L’actrice principale, Juli Jakab, ensorcèle par son jeu épuré et froid, est une parfaite cavalière pour ce bal. Avec ses traits marqués et ses nombreux silences, elle incarne un idéal du cinéma muet, jouant de son visage pour transmettre son désespoir et ses sensations. Très tôt dans la diégèse, mention est faite de ses yeux ; ces derniers sont en effet particulièrement magnétiques, et Nemes multiplie les plans les plaçant au centre du cadre, donnant tout un poids au prénom de son héroïne. C’est ce regard glacial et souvent hagard qui contemple cette apocalypse joyeuse.
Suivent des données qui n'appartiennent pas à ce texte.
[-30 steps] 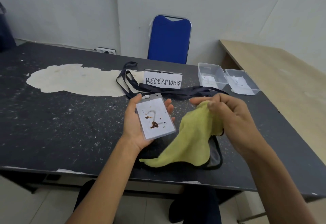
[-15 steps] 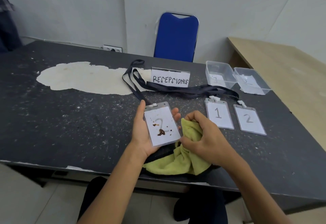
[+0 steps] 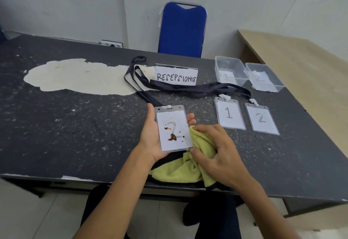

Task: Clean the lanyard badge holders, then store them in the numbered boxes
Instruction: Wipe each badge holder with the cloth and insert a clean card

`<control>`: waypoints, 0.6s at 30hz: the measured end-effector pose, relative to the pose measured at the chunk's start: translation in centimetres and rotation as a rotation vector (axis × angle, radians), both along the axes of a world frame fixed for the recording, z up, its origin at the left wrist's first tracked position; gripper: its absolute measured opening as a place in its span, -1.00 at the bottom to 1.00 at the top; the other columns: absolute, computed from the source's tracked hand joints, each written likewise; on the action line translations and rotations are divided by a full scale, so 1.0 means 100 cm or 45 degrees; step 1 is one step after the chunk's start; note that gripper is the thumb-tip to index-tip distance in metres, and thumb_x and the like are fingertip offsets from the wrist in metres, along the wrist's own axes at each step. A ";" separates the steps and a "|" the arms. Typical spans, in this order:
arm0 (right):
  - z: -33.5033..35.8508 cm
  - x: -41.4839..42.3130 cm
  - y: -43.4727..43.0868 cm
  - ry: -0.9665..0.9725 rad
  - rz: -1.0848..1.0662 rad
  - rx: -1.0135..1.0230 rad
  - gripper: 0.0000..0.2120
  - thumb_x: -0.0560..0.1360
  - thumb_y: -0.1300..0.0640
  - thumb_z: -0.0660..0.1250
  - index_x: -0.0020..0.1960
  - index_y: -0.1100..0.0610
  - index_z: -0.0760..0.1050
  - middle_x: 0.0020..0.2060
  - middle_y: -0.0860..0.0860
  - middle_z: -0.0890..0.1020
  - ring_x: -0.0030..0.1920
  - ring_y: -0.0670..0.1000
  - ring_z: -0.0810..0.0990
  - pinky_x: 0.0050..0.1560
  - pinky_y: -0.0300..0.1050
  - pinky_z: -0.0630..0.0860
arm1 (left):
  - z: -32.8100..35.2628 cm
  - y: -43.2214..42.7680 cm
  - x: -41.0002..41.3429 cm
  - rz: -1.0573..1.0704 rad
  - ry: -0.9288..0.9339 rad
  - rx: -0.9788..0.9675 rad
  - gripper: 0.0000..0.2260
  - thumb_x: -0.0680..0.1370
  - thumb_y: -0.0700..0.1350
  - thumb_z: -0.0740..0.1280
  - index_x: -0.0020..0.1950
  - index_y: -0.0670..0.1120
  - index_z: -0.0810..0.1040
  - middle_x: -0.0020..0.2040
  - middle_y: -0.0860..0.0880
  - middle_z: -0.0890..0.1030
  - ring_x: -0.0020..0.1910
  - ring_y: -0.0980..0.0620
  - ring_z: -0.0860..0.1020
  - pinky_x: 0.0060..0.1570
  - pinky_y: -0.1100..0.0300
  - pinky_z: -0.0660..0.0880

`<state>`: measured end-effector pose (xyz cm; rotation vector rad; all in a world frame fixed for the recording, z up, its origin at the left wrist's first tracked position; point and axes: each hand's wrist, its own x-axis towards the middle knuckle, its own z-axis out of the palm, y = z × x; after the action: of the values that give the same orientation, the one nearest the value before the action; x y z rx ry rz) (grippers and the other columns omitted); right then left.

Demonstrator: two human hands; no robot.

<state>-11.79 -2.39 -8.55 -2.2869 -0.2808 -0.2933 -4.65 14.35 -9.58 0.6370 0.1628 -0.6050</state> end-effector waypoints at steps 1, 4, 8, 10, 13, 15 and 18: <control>0.000 0.000 0.000 -0.001 -0.007 0.005 -0.58 0.35 -0.06 0.38 0.20 -0.21 0.43 -0.02 -0.14 0.46 -0.01 -0.17 0.51 0.03 -0.17 0.48 | 0.000 0.000 0.000 -0.005 0.005 -0.007 -0.10 0.45 0.50 -0.05 0.33 -0.25 0.48 0.25 -0.23 0.57 0.26 -0.18 0.53 0.34 -0.16 0.34; 0.000 0.002 0.000 0.002 -0.013 0.025 -0.59 0.35 -0.05 0.38 0.19 -0.23 0.44 -0.02 -0.13 0.46 -0.01 -0.17 0.51 0.02 -0.23 0.46 | -0.001 0.000 0.001 -0.007 0.010 -0.014 -0.11 0.45 0.49 -0.05 0.34 -0.23 0.48 0.26 -0.23 0.57 0.28 -0.17 0.51 0.35 -0.17 0.32; 0.000 0.002 -0.003 -0.013 -0.043 0.053 -0.62 0.38 0.00 0.38 0.15 -0.29 0.45 -0.01 -0.14 0.51 0.02 -0.20 0.51 0.00 -0.40 0.39 | -0.001 -0.003 0.002 -0.030 0.027 -0.011 -0.12 0.45 0.49 -0.04 0.37 -0.21 0.46 0.27 -0.22 0.56 0.18 -0.17 0.58 0.25 -0.14 0.41; 0.001 0.003 -0.007 -0.010 -0.083 0.049 -0.62 0.43 0.06 0.39 0.12 -0.33 0.45 0.00 -0.16 0.53 0.03 -0.22 0.50 0.02 -0.42 0.37 | -0.001 -0.006 0.002 -0.055 0.036 0.001 -0.14 0.46 0.48 -0.03 0.37 -0.19 0.46 0.27 -0.22 0.56 0.14 -0.19 0.59 0.20 -0.14 0.46; 0.009 0.005 -0.016 0.018 -0.098 0.006 -0.62 0.46 0.10 0.37 0.11 -0.36 0.46 0.00 -0.20 0.46 -0.01 -0.23 0.47 -0.06 -0.46 0.37 | 0.001 -0.009 0.001 -0.089 0.044 0.059 -0.21 0.48 0.46 0.02 0.26 -0.17 0.56 0.18 -0.23 0.61 0.05 -0.21 0.62 0.06 -0.13 0.55; 0.016 0.010 -0.021 0.032 -0.075 -0.068 -0.66 0.48 0.07 0.34 0.14 -0.32 0.50 0.01 -0.24 0.33 -0.08 -0.21 0.47 -0.14 -0.42 0.41 | 0.000 -0.010 0.003 -0.111 0.035 0.137 -0.26 0.48 0.44 0.06 0.18 -0.15 0.62 0.15 -0.23 0.62 0.02 -0.20 0.61 0.07 -0.12 0.54; 0.025 0.021 -0.017 0.040 -0.056 -0.210 -0.70 0.50 0.05 0.31 0.20 -0.20 0.52 0.01 -0.11 0.27 -0.24 -0.12 0.46 -0.18 -0.28 0.45 | -0.002 -0.010 0.004 -0.149 0.021 0.180 -0.27 0.48 0.43 0.08 0.22 -0.16 0.60 0.16 -0.23 0.61 0.04 -0.20 0.59 0.19 -0.09 0.44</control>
<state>-9.65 -4.13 -6.05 -2.4610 -0.2462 -0.2648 -4.28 13.32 -9.75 0.7825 0.1858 -0.7164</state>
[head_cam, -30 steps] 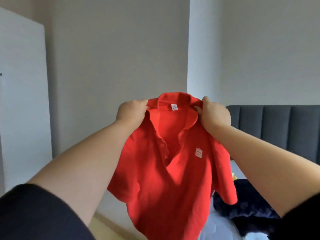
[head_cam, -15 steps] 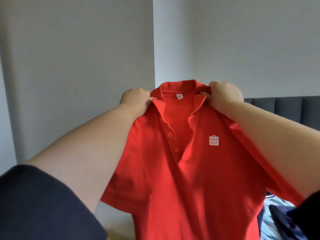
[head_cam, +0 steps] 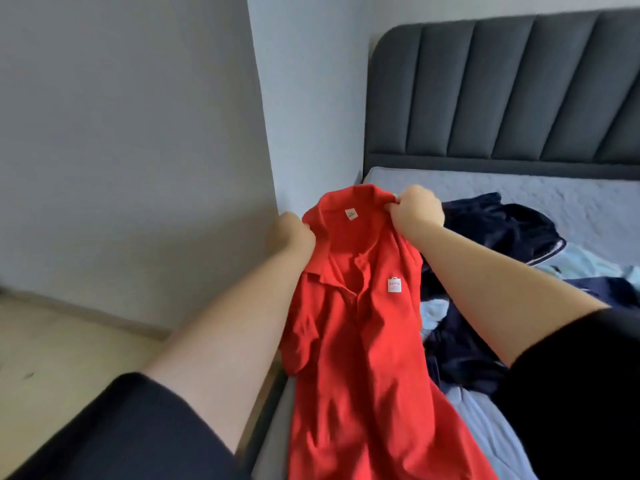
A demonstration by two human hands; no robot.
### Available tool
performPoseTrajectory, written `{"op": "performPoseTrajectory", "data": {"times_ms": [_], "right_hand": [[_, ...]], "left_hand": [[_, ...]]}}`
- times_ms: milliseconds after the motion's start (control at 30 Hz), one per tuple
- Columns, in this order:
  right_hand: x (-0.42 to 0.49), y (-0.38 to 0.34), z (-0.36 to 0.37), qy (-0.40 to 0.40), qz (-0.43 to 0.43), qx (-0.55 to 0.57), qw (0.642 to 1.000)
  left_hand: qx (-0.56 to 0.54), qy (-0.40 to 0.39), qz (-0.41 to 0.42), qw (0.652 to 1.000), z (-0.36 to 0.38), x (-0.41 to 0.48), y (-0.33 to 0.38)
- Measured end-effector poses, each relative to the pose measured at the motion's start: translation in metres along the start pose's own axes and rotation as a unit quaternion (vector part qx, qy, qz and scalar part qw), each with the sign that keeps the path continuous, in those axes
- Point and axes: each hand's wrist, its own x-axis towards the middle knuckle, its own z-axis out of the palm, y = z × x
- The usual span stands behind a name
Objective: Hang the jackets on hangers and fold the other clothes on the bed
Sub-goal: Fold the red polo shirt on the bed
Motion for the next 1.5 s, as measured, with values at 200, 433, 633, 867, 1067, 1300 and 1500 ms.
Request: {"op": "performPoseTrajectory", "data": {"times_ms": [200,433,633,867,1067,1300,1500], "right_hand": [[-0.006,0.005,0.074,-0.071,-0.005,0.126,0.989],[-0.149,0.095,0.205,-0.172,0.016,-0.099,0.98],[-0.202,0.132,0.261,-0.169,0.008,-0.184,0.968],[-0.192,0.129,0.279,-0.118,0.001,-0.224,0.967],[-0.194,0.124,0.275,-0.116,-0.006,-0.225,0.967],[-0.211,0.125,0.25,-0.175,-0.035,-0.196,0.964],[-0.273,0.142,0.202,-0.28,-0.085,-0.09,0.952]], "left_hand": [[-0.307,-0.119,-0.01,0.944,0.061,-0.005,-0.026],[-0.005,-0.313,0.047,0.949,0.156,-0.098,-0.167],[0.159,-0.293,0.202,0.921,0.182,-0.119,-0.226],[0.142,-0.224,0.282,0.922,0.198,-0.108,-0.232],[0.109,-0.224,0.232,0.94,0.191,-0.126,-0.228],[0.13,-0.274,0.188,0.934,0.152,-0.204,-0.23],[0.115,-0.215,0.266,0.933,0.102,-0.238,-0.225]]}}
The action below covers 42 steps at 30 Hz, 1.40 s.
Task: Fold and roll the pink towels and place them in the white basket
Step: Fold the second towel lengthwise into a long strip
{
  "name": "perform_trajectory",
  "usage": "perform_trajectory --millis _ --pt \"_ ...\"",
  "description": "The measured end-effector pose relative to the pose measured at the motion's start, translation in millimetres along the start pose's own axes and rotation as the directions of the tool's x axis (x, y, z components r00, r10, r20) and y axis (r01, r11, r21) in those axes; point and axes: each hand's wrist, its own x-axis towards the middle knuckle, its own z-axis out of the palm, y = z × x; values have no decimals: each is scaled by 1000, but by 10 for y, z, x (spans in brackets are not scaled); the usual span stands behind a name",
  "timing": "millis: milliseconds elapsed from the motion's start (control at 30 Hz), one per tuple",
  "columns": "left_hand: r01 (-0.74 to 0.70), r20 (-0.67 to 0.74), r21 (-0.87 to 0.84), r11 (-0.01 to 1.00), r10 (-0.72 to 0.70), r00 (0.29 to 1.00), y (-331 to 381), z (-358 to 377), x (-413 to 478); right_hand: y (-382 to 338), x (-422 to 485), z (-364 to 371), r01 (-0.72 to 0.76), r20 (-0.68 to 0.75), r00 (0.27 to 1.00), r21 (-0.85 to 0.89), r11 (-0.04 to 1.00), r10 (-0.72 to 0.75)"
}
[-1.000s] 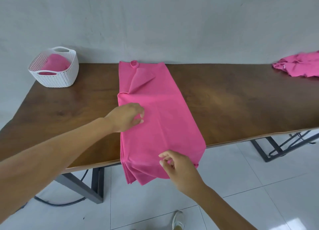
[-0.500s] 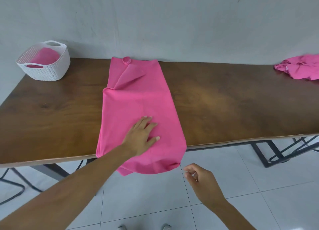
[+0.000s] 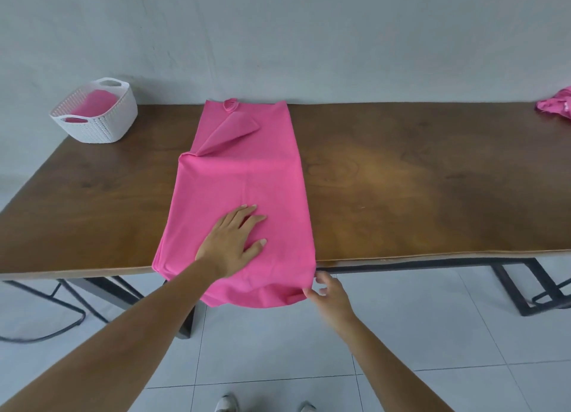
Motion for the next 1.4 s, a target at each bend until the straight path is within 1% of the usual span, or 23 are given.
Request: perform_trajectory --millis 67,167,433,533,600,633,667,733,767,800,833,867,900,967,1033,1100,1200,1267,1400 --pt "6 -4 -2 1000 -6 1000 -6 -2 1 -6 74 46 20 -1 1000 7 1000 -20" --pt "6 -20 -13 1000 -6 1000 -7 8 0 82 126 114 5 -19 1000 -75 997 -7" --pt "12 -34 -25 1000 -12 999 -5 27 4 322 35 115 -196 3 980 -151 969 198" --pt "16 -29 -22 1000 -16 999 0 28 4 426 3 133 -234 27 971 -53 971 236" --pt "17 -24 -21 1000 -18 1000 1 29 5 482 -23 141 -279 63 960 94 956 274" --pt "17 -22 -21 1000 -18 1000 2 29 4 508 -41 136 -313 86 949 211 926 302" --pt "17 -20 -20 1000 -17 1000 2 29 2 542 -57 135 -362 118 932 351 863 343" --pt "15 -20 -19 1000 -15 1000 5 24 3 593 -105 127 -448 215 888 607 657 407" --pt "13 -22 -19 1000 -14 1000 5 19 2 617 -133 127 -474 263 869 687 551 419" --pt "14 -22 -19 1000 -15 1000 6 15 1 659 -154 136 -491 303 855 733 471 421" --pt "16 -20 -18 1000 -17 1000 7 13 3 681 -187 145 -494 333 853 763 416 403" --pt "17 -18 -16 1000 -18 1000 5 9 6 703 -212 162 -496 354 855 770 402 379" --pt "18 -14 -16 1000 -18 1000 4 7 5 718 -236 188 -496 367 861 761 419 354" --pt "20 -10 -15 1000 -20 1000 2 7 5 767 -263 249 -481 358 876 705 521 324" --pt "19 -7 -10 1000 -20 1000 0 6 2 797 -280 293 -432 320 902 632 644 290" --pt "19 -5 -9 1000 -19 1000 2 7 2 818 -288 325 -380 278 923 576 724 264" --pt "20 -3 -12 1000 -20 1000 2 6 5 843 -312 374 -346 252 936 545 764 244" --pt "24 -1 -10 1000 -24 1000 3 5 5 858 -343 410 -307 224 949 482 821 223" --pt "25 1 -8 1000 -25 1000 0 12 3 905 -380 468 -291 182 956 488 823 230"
Si les scènes de fête sont légions, elles cachent cependant à chaque fois un revers ténébreux, expliquant une mise en scène uniforme, conspirations et réjouissances n’étant jamais contrastées. Cela donne une tonalité particulière à cette fin du monde, anxiogène et brulante. Le lien avec Klimt n’est d’ailleurs pas surprenant, tant les couleurs chaudes dominent les deux œuvres, allant du jaune à l’or en passant par le orange, leur conférant un sentiment d’été et, simultanément, d’étrangeté. Cependant, contrairement à ces peintures, les personnages féminins ne sont pas ici de vénéneuses dominatrices, mais au contraire de multiples victimes, symbolisant cette innocence sacrifiée et mutilée par le mal rampant au sein de cette société corrompue.
Inégal sur de nombreux aspects, Sunset souffre de sa propre incertitude. À force d’hésiter entre tisser une intrigue autour d’Írisz et de faire de cette dernière une spectatrice d’un monde sur le point de s’écrouler, le réalisateur ne sait plus sur quel pied danser avec son scénario. Si tout avait été vu depuis l’œil de l’héroïne, une place au doute aurait été légitime, puisqu’il aurait été logique qu’elle ne soit pas au courant de tous les tenants et les aboutissants des complots. Mais en usant à de multiples reprises d’un découpage plus narratif, le metteur en scène transforme son flou artistique en un non-dit désagréable face aux longueurs. Néanmoins, le film propose quelque chose de bien plus puissant, dont l’ambition est à saluer en premier lieu. Nemes propose un grand moment de cinéma duquel le spectateur ne sort pas indemne, éprouvé, mais emporté par ce tourbillon envoûtant par ses pulsions cauchemardesques et grandissantes, jusqu’à l’explosion finale.